Потом по тесным и извилистым улицам города прогромыхали танки и сонно и флегматично потянулись прикрытые брезентом обозы, пушки и кухни. Время от времени русским сообщали, что в таком-то подвале или огороде прячутся затерявшиеся и запуганные немцы, которые не успели бежать; тогда несколько солдат неслышно соскальзывали с повозки и исчезали во дворе. Вскоре они выходили, сдавали пленных, и вся колонна сонно двигалась дальше.
В больнице после первоначального оцепенения царила суета и оживление; готовили палаты и перевязки для раненых солдат и жителей города. Все были взволнованы и взбудоражены, словно муравьи в разворошенном муравейнике. Неожиданно в кабинет главного врача ворвалась запыхавшаяся медсестра и, тяжело дыша, закричала:
— Тут уж вы, доктор, решайте сами!
Она схватила удивленного и обеспокоенного главврача за рукав и потащила в коридор. Там он увидел сидящую на полу у стены девушку в мокром мундире, с которого грязными струйками стекала на блестящий линолеум вода. Девушка держала между широко расставленных колен русский автомат, рядом лежал ее вещмешок. Она подняла на доктора бледное, почти прозрачное лицо, спрятанное под меховой ушанкой, улыбнулась с натугой и, сделав усилие, поднялась. Тут только стало видно, что девушка беременна.
— У меня схватки, доктор, — сказала русская, поднимая с земли автомат, — тут у вас есть место, где можно родить?
— Найдется, — ответил врач и полушутя добавил: — Значит, рожать придется, вместо того чтобы идти на Берлин?
— Всему свое время, — хмуро ответила девушка.
Сестры засуетились вокруг нее, помогли раздеться, вымыли и уложили в постель в отдельном боксе, а одежду повесили сушить.
Роды прошли нормально, ребенок родился здоровым и орал так, что было слышно по всей больнице. Первый день девушка лежала спокойно и занималась исключительно ребенком, а на следующий поднялась с постели и начала одеваться. Сестра побежала за врачом, но русская лаконично заявила, что это не его дело. Она запеленала ребенка, завернула в одеяло и привязала себе за спину, как делают цыгане. Попрощавшись с врачом и сестрами, русская взяла в руку автомат и вещмешок и спустилась по лестнице на улицу. Там она остановила первого встречного и коротко спросила:
— Куда на Берлин?
Прохожий бессмысленно заморгал глазами, а когда девушка нетерпеливо повторила свой вопрос, понял и махнул рукой в направлении дороги, по которой нескончаемым потоком тянулись машины и люди. Русская поблагодарила его кивком головы и, вскинув автомат на плечо, уверенным широким шагом двинулась на запад.

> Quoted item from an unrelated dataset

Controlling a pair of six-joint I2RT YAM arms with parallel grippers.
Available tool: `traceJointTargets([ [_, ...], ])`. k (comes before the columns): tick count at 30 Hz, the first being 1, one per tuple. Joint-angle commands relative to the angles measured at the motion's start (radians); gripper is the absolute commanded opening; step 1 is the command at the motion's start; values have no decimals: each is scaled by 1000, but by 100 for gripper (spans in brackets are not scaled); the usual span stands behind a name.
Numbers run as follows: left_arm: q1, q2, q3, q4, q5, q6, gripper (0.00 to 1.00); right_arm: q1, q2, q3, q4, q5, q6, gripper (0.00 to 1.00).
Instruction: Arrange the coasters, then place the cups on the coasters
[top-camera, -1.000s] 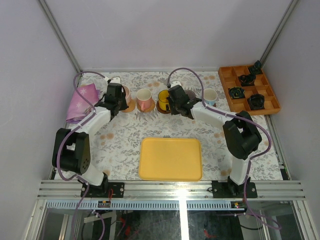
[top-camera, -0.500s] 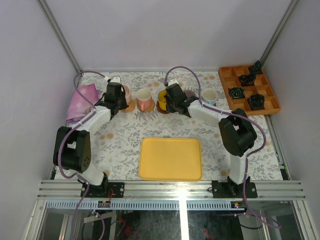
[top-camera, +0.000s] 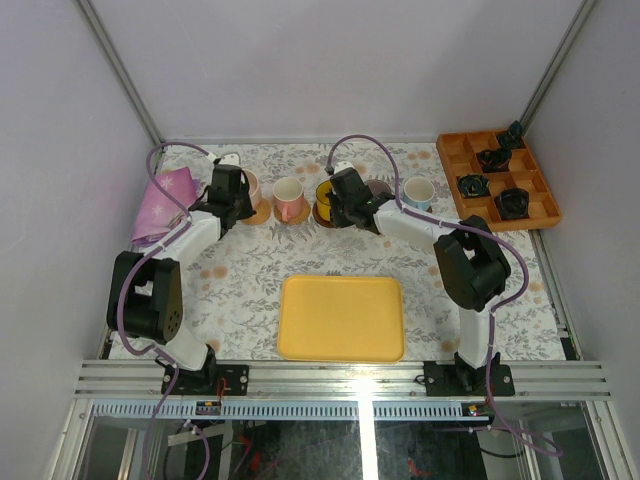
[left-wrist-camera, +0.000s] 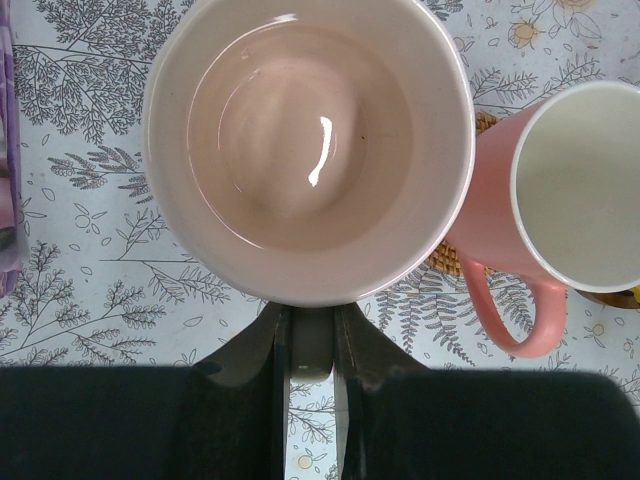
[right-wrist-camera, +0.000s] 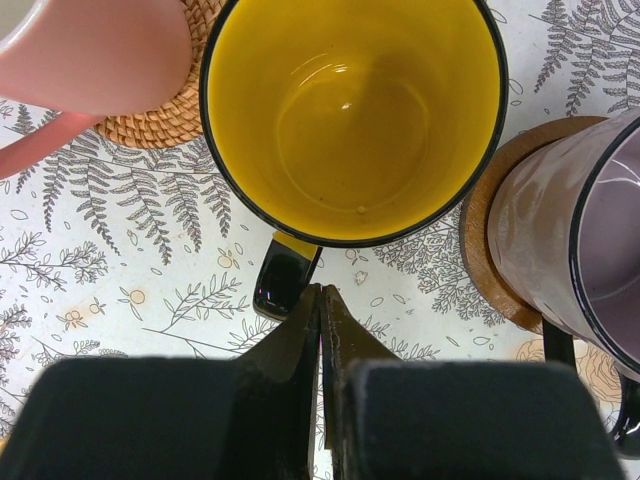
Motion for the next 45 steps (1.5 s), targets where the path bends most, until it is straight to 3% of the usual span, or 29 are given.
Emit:
traceJointTargets([
  [1,9,-5,61,122,5,18,0,-5,-2,51,17,-13,0,0],
  [25,10,65,83,86,31,-9,0,-5,-216,-114,-47,138,6,0],
  [45,10,99,102,38,34,-19,0,-5,-225,-110,-45,148,4,0],
])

Поэт закончил и посмотрел на нас без улыбки. Мы молчали. Потом, выпив за здоровье молодой русской очередную рюмку отечественной водки, мы дружно заявили, что вся эта история ловко придумана. А если поэту действительно рассказали такое в городской больнице, то женщина, которая с новорожденным ребенком легкомысленно примкнула к январскому наступлению, подвергнув опасности высшие человеческие ценности, наверняка не была гуманисткой.